Two giant US-based hospitality companies with extensive operations in Australia are uniting to form the world’s biggest hotel chain. And it’s difficult to avoid the conclusion that they are doing so to combat the threat of Airbnb.

Marriott International announced overnight it is buying Starwood Hotels, owner of the Westin, Sheraton and W brands, for $US12.2 billion ($17.2 billion).

The deal, if approved by regulators and stockholders, would create one hell of a monster in the hotel business, an entity with 1.1 million rooms in more than 5,500 hotels in over 100 countries. By way of comparison, accommodation marketplace Airbnb has said it already has 1.5 million rooms and full house listings in more than 190 countries.

Here’s way to look at this deal: Starwood is being acquired at a price that works out to roughly half an Airbnb. The sharing economy startup was last valued at about $US25 billion in the private markets, according to a media report, which is incredible when you consider it was only founded in 2008 (and had trouble securing initial funding at the time).

That being said, startup valuations are notoriously opaque and often inflated by complicated structuring that limits the risks for venture capital fund backers. So the $US25 billion figure should be taken with caution.

In any case, everything suggests Airbnb is growing like crazy. Documents reviewed by the Wall Street Journal in June showed that while it’s currently losing money, it expects to hit $US900 million in gross revenue this year, rising to $US10 billion by 2020, when it would have $US3 billion in operating earnings.Like Uber, one of the few thing standing in the way of Airbnb’s seemingly inexorable rise is more regulation. The service has previously been banned in cities like New York and has been investigated by regulators in New South Wales.

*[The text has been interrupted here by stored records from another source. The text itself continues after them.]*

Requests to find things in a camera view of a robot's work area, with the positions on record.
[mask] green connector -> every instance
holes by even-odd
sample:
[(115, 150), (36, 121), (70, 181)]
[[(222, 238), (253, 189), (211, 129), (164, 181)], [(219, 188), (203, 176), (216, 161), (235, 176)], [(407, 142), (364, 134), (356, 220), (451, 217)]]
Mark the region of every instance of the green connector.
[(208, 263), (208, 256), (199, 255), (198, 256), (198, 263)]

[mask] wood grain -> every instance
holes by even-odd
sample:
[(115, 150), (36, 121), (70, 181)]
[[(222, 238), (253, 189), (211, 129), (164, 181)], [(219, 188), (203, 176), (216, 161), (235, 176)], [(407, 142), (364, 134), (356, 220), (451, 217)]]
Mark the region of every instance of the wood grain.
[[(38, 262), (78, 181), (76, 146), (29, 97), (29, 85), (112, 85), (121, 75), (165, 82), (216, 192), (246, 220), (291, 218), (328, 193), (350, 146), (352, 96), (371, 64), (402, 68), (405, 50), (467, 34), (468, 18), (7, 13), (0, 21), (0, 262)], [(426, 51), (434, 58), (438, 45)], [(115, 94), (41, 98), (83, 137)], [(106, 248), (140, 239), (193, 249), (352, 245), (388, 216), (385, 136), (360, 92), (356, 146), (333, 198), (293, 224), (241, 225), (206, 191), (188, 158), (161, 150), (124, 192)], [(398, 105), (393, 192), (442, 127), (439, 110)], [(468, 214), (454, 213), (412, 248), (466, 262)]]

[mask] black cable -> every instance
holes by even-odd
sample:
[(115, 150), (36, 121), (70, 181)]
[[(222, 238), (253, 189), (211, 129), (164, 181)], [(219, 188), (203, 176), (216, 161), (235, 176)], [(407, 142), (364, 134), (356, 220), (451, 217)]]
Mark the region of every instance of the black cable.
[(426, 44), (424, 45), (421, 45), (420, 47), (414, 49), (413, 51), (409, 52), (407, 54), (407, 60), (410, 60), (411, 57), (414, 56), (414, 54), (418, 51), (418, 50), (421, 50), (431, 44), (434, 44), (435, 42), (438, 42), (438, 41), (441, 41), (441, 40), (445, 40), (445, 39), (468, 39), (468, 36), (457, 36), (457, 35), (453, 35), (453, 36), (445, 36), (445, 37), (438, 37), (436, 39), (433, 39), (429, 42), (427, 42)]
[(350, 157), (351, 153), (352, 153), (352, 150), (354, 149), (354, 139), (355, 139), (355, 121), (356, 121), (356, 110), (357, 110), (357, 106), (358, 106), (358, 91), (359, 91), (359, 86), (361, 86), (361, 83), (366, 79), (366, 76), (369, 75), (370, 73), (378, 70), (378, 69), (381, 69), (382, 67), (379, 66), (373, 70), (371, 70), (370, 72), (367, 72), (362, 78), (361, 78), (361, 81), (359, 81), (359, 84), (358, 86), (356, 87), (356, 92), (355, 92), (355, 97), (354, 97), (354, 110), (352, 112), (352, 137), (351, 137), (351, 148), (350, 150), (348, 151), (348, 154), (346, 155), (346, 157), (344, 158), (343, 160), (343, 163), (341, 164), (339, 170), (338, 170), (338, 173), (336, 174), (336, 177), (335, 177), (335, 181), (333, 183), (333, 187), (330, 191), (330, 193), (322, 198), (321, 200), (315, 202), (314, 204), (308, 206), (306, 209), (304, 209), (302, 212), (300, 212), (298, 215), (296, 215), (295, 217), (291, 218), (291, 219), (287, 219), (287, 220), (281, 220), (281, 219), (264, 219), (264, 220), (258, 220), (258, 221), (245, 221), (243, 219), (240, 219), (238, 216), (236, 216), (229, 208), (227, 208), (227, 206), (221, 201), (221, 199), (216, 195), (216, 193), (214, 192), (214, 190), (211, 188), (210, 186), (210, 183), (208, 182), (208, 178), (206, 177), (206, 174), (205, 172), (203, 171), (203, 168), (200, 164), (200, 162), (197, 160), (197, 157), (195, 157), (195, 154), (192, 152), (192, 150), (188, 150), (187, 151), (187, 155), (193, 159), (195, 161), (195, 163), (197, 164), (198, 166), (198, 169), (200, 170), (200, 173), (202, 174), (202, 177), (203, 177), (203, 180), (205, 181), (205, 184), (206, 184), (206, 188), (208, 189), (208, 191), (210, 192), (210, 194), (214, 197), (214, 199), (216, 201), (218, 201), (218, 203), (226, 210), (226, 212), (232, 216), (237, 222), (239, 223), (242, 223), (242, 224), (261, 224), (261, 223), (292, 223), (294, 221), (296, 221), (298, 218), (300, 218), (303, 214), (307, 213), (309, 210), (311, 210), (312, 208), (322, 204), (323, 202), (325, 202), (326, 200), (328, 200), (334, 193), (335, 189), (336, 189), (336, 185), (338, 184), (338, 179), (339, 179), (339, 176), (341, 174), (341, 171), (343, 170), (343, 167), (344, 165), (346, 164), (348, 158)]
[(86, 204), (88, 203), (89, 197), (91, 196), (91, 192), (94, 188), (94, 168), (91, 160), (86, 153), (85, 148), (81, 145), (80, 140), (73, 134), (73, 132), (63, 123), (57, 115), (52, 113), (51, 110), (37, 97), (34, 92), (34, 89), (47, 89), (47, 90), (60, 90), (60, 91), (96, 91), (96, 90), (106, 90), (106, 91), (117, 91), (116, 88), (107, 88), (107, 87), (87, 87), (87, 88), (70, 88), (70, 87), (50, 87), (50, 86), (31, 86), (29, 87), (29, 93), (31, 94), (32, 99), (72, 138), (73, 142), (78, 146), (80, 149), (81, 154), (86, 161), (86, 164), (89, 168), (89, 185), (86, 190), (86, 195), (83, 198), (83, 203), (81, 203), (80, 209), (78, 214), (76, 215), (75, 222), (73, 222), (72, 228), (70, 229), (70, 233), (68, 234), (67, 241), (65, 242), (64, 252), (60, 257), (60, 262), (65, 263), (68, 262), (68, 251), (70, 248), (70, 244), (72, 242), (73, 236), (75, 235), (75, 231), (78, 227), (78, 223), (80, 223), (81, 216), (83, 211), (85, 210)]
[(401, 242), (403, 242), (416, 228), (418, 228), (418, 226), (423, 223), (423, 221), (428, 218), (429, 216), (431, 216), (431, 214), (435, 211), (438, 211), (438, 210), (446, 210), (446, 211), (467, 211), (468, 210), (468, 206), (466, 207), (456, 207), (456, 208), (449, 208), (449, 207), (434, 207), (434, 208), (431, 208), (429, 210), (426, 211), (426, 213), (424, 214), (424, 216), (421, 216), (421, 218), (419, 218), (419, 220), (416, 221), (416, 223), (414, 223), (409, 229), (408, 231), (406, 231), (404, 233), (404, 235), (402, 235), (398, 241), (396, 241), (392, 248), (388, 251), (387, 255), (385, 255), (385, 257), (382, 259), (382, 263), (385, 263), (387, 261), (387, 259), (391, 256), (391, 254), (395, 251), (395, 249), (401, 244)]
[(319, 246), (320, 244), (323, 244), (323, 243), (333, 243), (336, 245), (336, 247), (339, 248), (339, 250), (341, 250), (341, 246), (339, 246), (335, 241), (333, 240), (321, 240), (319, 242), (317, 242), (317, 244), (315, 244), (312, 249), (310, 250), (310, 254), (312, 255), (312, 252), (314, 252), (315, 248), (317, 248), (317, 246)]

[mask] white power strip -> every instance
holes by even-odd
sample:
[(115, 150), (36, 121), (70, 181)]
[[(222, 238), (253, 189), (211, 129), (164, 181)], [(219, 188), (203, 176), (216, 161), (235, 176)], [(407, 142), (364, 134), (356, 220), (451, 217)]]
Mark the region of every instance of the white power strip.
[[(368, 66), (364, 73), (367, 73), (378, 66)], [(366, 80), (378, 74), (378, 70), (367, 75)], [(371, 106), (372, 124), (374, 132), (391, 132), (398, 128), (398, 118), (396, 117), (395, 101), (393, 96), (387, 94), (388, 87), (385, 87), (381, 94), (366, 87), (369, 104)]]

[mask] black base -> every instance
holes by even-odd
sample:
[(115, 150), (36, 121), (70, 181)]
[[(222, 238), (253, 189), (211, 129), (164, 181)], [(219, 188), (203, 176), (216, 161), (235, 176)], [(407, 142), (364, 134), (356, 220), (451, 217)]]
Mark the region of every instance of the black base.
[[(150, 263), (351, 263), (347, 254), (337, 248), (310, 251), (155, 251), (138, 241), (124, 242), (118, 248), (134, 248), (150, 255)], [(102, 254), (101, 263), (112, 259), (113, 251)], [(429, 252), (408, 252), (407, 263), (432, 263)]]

Meanwhile, local representatives from the company (and Uber) are being hauled before a government enquiry into tax avoidance this week (even though it is not clear whether either is actually profitable here). But as Uber has shown, when a product is satisfying consumer demand it is very difficult to stop.

Marriott’s CEO acknowledged as much in a recent earnings call, noting that Airbnb is “here to stay”. Hotel companies face major disadvantages in competing with an asset light company like Airbnb: they have to employ lots of staff and own or lease extensive properties and provide many services. rather than just run and app and process payments.

The idea that hotel chains should merge and scale up to ward off the Airbnb threat is hardly new. Now it’s already happening.